[Collected material]:

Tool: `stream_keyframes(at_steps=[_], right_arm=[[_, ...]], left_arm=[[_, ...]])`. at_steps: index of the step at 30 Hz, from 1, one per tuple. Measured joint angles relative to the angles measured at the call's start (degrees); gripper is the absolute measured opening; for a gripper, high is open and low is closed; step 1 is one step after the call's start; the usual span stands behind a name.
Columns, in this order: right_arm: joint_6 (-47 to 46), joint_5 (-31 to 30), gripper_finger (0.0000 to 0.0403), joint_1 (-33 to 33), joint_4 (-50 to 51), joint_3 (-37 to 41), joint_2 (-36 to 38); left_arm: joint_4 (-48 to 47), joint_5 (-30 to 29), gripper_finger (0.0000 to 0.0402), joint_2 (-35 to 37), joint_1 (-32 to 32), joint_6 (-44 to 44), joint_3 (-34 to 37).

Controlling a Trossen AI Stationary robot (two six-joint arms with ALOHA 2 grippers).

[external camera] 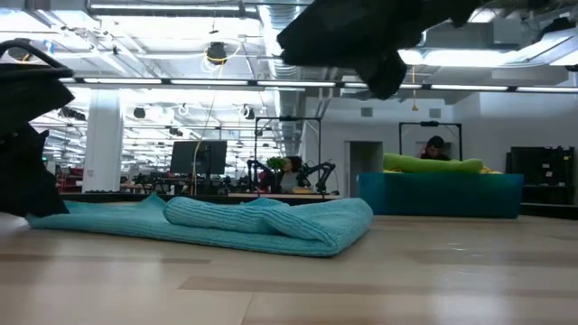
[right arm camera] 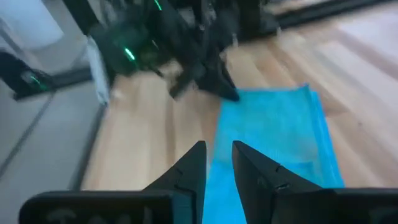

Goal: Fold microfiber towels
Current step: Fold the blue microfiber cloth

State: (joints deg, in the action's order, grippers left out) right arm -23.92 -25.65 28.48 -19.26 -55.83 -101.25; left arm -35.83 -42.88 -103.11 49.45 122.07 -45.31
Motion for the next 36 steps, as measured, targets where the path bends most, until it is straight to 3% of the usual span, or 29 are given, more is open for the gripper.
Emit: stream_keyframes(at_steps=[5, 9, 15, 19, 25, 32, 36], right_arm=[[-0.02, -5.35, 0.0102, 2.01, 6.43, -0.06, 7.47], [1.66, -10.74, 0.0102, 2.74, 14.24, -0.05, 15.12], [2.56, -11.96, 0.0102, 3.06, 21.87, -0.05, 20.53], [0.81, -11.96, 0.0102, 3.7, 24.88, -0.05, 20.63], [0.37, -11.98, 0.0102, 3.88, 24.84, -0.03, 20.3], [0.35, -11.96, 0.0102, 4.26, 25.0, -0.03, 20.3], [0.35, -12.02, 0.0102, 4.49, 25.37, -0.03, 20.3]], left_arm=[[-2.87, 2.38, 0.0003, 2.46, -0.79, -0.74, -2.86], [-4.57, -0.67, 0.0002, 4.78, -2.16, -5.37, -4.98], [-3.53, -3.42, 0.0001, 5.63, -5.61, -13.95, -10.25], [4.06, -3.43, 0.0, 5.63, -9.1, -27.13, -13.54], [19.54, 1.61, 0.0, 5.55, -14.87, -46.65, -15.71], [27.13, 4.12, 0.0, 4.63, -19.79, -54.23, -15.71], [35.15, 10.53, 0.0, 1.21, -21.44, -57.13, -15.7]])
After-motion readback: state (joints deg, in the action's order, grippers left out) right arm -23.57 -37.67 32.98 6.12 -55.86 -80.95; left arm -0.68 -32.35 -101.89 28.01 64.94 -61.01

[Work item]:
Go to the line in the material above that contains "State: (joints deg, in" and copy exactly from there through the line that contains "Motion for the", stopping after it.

[Solution for this exercise]:
State: (joints deg, in the action's order, grippers left out) right arm -23.92 -25.65 28.48 -19.26 -55.83 -101.25; left arm -35.83 -42.88 -103.11 49.45 122.07 -45.31
Motion for the next 36 steps, as measured, targets where the path bends most, until it is straight to 3% of the usual span, or 29 are given, more is open for the gripper.

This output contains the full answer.